Bribery, corruption & financial crime risks
Bribery and corruption remain widespread at all levels of society in APAC, and political connections are major red flags. The latest Corruption Perceptions Index by Transparency International states that “the Asia Pacific region hasn’t witnessed substantial progress in anti-corruption efforts or results.” China, in particular, is one country where corruption continues to be found in the highest ranks of government bodies.
In a recent case, China’s Meng Hongwei, a former head of Interpol, was sentenced to 13½ years in jail for accepting bribes. And recently in Hong Kong, former Secretary for Home Affairs, Patrick Ho Chi-Ping, exposed his role in bribing African leaders through contacts made at the United Nations. Ho was sentenced to three years imprisonment with a $400,000 fine.
But it is not just China; there are many other examples. You only need to look at the recent cases of fraud at India’s Punjab National Bank to see what can happen when thorough onboarding checks do not happen. Verifying the assets of customers being onboarded and getting to the bottom of sources of wealth may not be as simple as a database check. But with the right information sources, it is possible. Onboarding vendors and entering into joint ventures will require specialized due diligence to identify issues of concern.
Knowing who you are working with is vital wherever you work in the world, and APAC is no different. Identifying where your local partner’s business practices can expose your organization to unnecessary risk is the first step. Take the case of Juniper Networks: The cybersecurity solution provider’s third-party business practices in China were one of the reasons for their $11.7 million settlement with the Securities and Exchange Commission (SEC) for FCPA violations.
The scale of vendors can vary from large corporations through to small scale agents, but the issues are often the same. Political connections, human rights abuses, conflicts of interests, and falsifying experience can all be major issues. Getting your third-party risk management procedures right will expose any hidden issues and protect your business.
Issues affecting your reputation can have a major influence on the value of your business and can be difficult to fix quickly. Having the right people at the helm is an important step to safeguarding your business and reducing your reputational risk. But bringing in the wrong senior people can be a sure-fire way of damaging your reputation, especially in a region where bribery and corruption are widespread. Conducting executive due diligence will make sure you are able to make informed recruitment decisions.
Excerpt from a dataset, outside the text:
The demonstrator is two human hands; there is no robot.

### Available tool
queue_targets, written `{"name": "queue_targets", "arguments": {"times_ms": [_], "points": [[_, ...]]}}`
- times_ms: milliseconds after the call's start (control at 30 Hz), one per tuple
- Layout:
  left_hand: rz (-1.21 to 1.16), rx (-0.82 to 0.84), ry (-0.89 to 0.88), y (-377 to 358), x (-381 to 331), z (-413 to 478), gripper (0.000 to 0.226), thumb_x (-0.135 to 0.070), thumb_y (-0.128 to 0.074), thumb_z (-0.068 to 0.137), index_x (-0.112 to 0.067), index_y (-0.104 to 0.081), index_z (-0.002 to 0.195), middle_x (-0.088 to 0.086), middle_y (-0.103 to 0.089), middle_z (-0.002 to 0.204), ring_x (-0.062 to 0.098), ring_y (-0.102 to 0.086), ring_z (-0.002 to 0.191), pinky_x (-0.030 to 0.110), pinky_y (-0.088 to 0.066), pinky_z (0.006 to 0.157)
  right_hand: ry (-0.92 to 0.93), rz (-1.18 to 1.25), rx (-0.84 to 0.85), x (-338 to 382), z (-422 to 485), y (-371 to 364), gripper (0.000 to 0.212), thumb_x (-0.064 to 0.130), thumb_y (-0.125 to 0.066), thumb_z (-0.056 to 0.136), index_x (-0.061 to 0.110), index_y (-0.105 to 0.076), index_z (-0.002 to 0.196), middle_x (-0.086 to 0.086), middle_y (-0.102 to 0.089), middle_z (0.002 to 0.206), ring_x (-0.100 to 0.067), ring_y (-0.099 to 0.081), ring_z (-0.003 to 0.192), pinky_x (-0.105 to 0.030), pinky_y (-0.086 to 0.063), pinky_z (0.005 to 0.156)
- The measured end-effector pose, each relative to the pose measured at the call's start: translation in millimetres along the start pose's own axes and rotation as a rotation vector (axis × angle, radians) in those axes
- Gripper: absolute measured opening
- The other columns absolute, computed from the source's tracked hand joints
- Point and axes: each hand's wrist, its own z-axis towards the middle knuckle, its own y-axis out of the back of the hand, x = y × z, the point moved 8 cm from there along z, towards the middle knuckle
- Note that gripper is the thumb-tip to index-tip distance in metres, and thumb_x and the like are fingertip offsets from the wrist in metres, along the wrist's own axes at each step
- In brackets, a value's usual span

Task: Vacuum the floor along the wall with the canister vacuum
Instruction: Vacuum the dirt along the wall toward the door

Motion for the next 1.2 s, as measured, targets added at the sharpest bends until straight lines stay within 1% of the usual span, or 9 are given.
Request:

For existing staff, having a strong ABAC program that is well-communicated and easy to understand ensures that staff are trained not to make or accept bribes. It is not just overseas staff who need training; employees at all levels should be made aware of the impact of their actions. For example, clear policies and oversight may have helped at Canadian energy firm Westport. The company’s Chief Executive Officer has been accused of bribing a Chinese government official for her company’s financial gain.
Helping Clients in the Region
We opened our Hong Kong office in 2019, having seen a need for expert due diligence services in the region. We work closely with our clients to determine their focus, and then add context with source-based inquiries that provide the clarity required to make the right business decisions. Our approach is not to check off boxes on a compliance list, but to provide a 360 degree approach, examining an issue from all sides. When your business can confidently identify conflicts of interest, examine political links, and navigate emerging regulations in APAC, you’ll be well on the way to successful, and compliant, business ventures.